Madam Speaker, recommendation 2 states:
The Committee recommends that the Standing Committee on Administration and Procedures examine and report to the Assembly on what changes to Standing Orders 100 and 174 would be required in order to substantially increase public access to the proceedings of the Assembly.
Of course, that recommendation is based on much of the submission that you, Madam Speaker, presented to the committee.
Recommendation 3 sets out what the majority of members of the committee believe that it would be appropriate to incorporate in a full investigation by a committee of the Assembly. It would have suited us better had Mrs Carnell been able to bring this Bill, or even the issue, to the Assembly earlier so that the committee of this Assembly would have had more time to study it. Unfortunately, the timing of Mrs Carnell's Bill meant that we had a choice: Either look at it and see whether there was anything in the idea worth pursuing - and that is the stance that the committee has taken - or just reject it out of hand. Members of the committee believe that there are some great benefits in this idea and that it is appropriate for us to explore it further and to get it right.

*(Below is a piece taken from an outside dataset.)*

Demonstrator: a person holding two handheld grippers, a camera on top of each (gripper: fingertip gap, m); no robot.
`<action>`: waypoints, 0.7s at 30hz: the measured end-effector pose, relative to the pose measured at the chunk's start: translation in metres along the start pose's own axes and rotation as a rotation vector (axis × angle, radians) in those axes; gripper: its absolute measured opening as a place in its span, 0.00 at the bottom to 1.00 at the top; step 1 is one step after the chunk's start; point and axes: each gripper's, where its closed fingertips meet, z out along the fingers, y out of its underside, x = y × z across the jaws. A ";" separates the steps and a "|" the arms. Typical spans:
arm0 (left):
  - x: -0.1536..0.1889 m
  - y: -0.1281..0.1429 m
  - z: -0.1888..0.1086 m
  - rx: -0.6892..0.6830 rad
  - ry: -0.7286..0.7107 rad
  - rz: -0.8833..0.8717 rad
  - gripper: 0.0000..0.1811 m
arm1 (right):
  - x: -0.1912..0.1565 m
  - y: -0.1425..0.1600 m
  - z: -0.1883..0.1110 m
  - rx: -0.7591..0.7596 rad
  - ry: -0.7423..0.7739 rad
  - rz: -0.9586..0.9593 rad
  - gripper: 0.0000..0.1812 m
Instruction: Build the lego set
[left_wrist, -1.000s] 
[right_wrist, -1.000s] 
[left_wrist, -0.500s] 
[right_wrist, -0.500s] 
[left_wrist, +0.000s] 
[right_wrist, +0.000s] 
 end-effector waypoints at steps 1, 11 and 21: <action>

Madam Speaker, we are talking about a fundamental change to the way in which we operate our democracy. It is interesting that on many occasions Mr Cornwell, in particular, and other Liberals have talked about the ACT being turned into a social laboratory. They have used this as a method of dealing with issues that I have raised, two of which are drug law reform and euthanasia. The process that we are suggesting is a similar process to those that this Assembly has agreed to go through on those issues. It is an extensive amount of work in terms of the committees, public participation and then continuing the process in the Assembly.
The third recommendation sets out what the committee ought to consider as part of its terms of reference. It is not meant to include the mechanical parts of the terms of reference for the issues that ought to be included. They include the constitutional limitations, if any, which will affect the adoption of CIR in the ACT. We certainly know that our constitutional limit, in as far as our self-government Act is our constitution, prevents us from having any form of binding referenda or binding ourselves in terms of referenda. A legal opinion on that issue is offered as an appendix to this committee's report. This was raised by the ACT Electoral Commissioner. That was why I used the term "pretend CIR". Everywhere we see CIR talked about, it is talked about as binding. Mr Stevenson will agree that CIR is about a binding referendum. He has done more work on this issue than anybody else in the Assembly. Indeed, Mr Stevenson's Bill sets up a binding referendum. This is what he seeks to achieve. Unfortunately, that simply is not possible under the self-government Act.